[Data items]
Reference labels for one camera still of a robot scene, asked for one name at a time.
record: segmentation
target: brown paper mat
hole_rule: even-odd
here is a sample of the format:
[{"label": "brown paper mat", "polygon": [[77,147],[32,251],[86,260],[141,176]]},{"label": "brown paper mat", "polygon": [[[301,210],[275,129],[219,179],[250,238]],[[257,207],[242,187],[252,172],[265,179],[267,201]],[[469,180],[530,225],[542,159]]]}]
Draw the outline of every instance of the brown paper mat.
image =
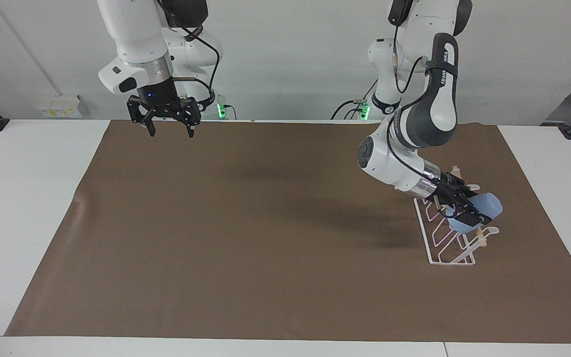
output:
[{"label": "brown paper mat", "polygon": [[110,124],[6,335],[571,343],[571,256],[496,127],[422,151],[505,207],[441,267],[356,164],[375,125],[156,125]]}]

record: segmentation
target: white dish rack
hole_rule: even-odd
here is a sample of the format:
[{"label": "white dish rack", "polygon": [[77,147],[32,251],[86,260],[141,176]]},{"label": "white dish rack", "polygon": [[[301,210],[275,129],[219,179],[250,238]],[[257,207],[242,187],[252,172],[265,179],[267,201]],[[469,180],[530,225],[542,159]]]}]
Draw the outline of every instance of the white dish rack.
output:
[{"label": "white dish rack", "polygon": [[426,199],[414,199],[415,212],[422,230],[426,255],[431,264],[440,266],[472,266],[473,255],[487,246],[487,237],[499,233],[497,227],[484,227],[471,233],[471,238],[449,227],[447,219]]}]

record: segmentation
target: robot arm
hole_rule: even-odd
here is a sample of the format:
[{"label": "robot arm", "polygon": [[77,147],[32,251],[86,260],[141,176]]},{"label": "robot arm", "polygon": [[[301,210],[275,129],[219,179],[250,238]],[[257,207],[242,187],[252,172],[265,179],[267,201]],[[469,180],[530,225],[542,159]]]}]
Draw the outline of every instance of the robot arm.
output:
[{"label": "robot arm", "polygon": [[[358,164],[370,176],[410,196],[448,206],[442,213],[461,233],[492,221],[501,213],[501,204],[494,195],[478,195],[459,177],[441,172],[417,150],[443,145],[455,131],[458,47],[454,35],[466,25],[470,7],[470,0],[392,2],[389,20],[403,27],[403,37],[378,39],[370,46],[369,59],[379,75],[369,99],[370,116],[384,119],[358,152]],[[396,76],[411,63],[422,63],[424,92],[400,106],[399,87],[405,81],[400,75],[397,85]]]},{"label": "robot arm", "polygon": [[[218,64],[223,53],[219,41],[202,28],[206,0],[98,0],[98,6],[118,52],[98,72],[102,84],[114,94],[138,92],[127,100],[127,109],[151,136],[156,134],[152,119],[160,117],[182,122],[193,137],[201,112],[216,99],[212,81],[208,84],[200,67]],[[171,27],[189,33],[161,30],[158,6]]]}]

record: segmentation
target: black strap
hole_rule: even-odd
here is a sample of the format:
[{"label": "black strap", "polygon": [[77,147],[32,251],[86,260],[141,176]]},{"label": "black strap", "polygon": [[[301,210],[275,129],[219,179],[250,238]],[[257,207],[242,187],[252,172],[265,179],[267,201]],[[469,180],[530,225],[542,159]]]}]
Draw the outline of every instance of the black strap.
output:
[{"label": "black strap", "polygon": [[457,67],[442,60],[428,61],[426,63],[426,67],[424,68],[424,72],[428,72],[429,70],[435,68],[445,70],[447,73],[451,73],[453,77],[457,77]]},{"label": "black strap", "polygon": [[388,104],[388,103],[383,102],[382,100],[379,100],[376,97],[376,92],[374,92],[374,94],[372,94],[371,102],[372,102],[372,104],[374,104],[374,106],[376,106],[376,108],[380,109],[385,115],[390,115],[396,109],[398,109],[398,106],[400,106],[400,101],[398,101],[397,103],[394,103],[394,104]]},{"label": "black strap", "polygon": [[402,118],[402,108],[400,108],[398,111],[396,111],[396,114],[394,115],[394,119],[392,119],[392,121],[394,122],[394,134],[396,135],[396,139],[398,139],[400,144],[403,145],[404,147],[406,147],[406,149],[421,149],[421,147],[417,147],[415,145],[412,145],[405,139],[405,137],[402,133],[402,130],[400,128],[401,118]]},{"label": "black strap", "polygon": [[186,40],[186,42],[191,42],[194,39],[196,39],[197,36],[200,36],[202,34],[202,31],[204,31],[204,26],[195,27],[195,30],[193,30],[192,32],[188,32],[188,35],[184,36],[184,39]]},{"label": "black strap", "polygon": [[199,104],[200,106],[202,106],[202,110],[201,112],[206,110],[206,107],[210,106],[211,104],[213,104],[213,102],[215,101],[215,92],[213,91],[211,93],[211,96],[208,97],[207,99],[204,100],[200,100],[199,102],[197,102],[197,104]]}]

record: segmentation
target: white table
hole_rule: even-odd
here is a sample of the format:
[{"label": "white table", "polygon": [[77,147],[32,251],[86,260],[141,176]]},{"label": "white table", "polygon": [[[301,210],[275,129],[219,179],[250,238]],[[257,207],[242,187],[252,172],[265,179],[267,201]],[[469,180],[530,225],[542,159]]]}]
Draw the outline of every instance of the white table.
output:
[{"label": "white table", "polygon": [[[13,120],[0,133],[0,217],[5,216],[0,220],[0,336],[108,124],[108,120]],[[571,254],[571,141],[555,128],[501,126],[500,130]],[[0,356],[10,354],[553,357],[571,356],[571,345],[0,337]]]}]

...

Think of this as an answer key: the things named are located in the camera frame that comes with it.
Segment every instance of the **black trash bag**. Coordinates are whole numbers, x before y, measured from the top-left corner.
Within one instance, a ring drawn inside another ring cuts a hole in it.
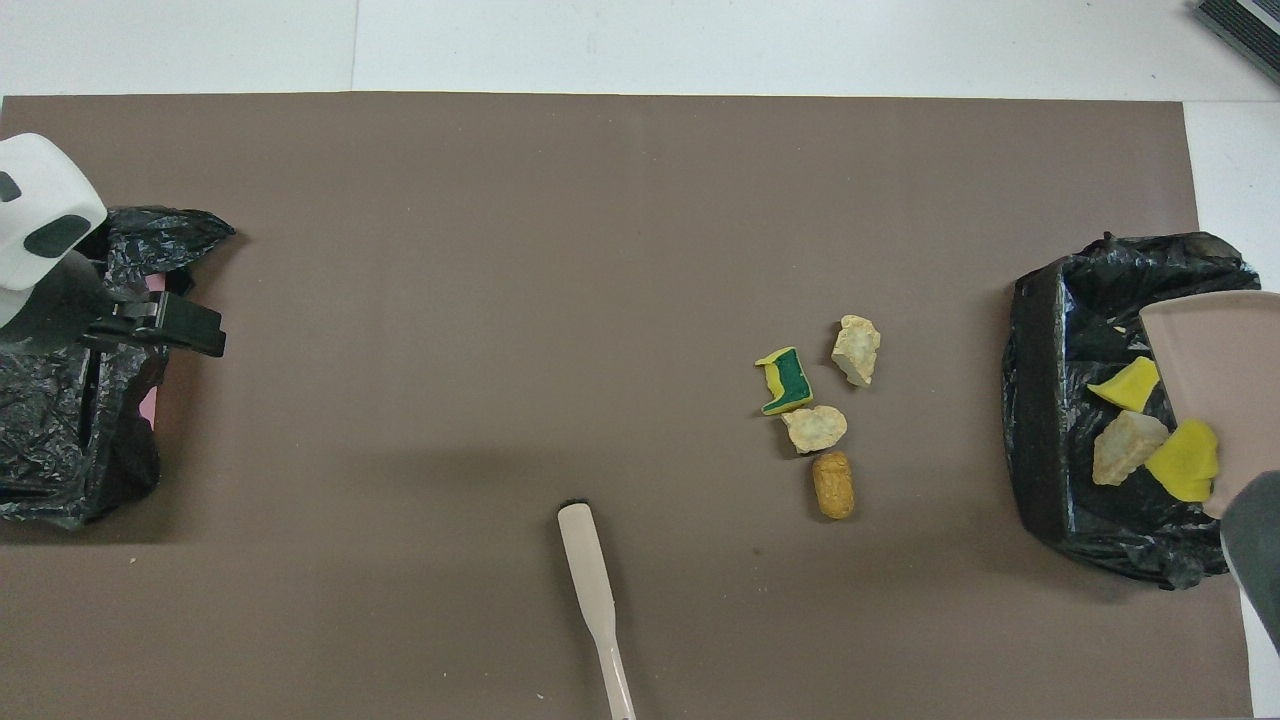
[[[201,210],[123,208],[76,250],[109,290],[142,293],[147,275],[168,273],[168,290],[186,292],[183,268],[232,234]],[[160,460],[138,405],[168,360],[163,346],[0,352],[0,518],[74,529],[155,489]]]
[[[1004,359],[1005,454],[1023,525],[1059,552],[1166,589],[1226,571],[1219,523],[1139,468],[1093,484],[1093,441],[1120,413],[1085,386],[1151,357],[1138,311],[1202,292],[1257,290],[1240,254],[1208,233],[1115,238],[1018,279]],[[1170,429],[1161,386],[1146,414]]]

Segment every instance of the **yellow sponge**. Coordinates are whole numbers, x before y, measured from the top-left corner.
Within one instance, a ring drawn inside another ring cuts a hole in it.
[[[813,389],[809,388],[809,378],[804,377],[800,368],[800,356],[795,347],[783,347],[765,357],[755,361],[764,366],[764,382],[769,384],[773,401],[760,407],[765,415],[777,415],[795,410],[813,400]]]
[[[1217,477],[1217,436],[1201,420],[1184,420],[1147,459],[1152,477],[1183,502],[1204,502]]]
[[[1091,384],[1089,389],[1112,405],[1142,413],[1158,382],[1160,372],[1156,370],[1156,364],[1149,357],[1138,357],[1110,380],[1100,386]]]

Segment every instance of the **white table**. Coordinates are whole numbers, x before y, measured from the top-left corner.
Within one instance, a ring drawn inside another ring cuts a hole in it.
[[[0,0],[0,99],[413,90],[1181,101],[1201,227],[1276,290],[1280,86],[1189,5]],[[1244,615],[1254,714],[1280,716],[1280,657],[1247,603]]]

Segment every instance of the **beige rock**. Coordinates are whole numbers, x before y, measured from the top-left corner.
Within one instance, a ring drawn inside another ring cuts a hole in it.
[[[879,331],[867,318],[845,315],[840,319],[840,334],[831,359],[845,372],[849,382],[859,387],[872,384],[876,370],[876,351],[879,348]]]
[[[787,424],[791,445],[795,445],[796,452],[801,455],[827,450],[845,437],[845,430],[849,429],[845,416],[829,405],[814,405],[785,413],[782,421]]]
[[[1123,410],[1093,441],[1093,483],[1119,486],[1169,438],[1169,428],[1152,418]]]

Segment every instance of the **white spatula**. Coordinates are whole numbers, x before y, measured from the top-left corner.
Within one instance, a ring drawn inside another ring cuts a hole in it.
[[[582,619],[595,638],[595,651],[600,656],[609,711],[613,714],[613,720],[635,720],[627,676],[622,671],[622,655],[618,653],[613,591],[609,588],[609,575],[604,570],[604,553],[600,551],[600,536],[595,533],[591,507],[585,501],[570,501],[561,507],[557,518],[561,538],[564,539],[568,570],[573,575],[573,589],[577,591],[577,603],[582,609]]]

==

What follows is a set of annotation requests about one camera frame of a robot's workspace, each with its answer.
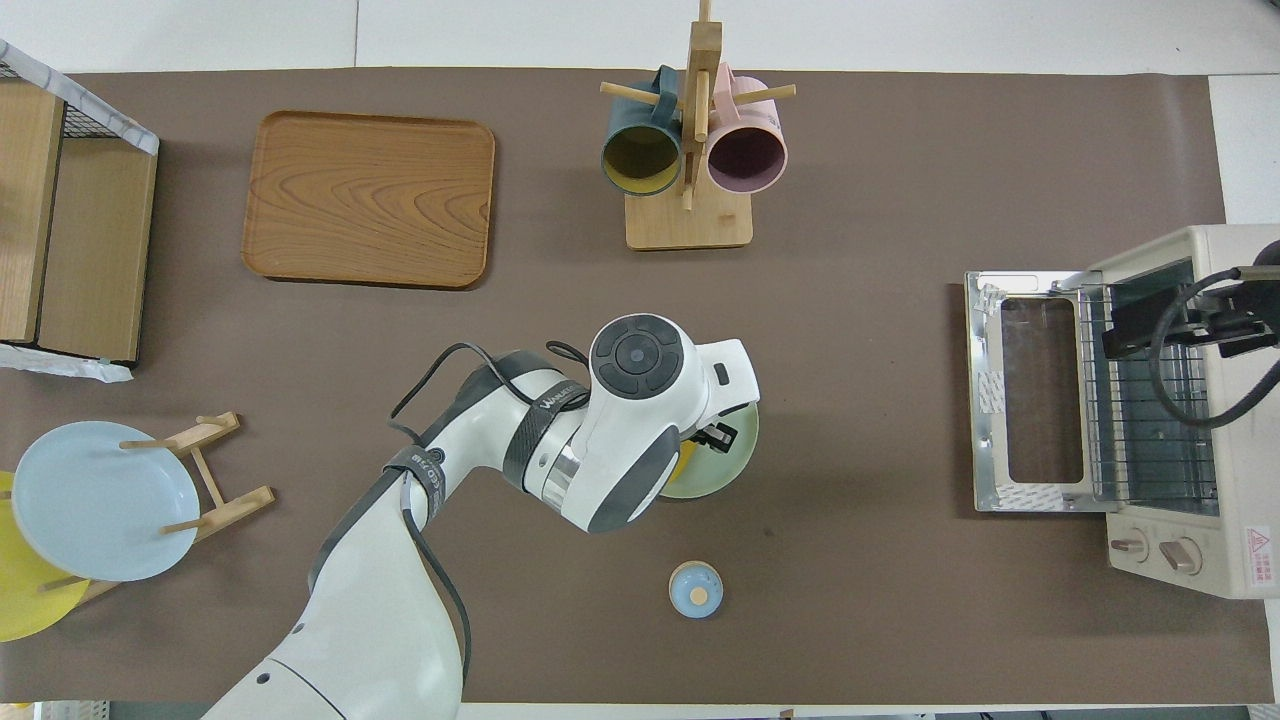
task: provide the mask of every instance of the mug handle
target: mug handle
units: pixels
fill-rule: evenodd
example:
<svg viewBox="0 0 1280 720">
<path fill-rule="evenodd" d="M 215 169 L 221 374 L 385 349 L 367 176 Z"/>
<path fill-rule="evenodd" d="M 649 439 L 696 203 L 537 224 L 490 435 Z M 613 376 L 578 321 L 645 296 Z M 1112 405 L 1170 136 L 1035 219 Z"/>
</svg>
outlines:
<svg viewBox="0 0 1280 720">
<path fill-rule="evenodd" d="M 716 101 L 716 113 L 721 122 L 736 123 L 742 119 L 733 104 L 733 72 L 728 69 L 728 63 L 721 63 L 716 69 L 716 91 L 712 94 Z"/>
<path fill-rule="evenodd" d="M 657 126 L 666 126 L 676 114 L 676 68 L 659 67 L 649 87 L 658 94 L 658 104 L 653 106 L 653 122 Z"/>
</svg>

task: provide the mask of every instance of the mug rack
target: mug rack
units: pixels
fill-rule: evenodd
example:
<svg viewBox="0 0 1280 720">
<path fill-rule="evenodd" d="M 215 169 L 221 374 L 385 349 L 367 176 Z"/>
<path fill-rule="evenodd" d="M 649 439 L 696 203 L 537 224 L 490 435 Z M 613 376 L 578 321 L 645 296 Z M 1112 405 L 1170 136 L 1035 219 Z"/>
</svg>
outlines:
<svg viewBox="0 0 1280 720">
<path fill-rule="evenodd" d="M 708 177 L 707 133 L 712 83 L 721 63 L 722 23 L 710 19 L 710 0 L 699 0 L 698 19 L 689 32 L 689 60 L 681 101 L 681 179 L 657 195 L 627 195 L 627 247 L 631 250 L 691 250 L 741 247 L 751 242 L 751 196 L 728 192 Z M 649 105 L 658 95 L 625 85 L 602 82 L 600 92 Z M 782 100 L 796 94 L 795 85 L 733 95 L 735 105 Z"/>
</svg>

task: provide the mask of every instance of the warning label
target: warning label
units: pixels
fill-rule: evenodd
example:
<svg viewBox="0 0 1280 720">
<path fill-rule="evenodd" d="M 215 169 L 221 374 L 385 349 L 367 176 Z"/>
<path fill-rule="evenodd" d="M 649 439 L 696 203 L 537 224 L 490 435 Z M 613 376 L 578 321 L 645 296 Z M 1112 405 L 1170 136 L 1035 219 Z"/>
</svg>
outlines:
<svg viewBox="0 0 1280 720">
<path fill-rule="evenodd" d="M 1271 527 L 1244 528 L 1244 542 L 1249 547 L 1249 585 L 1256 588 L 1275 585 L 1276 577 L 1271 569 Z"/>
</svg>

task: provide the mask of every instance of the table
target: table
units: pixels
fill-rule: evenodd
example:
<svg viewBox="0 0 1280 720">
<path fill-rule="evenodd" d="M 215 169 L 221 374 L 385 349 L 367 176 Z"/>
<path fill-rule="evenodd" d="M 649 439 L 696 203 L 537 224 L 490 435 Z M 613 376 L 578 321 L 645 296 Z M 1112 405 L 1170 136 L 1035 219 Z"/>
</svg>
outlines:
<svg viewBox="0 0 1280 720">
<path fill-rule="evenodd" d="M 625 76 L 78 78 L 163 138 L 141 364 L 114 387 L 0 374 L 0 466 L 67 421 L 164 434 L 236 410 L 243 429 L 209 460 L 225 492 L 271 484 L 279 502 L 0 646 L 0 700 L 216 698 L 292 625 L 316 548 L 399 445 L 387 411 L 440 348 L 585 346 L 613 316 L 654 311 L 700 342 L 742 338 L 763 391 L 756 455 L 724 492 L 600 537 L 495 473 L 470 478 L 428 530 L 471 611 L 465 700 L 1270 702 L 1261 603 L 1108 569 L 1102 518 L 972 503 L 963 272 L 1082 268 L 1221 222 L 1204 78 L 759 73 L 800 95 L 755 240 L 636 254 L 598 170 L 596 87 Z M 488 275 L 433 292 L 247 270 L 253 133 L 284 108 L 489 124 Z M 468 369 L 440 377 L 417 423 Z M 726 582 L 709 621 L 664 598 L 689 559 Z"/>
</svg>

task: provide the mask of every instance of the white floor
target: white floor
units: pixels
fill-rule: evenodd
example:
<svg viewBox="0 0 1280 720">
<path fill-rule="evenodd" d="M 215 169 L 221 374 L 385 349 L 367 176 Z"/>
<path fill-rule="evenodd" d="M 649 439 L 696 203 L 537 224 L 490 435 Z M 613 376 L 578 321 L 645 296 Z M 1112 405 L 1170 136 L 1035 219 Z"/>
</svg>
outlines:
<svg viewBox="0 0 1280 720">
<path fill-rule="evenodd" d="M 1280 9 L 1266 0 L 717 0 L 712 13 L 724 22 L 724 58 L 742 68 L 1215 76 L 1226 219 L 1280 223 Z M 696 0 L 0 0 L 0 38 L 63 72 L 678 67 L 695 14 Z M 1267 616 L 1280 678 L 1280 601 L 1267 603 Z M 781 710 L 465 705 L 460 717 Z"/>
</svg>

§ Exercise instructions
Tell how many lines above contain the word "warning". Give the number alone.

§ Result of this exercise
2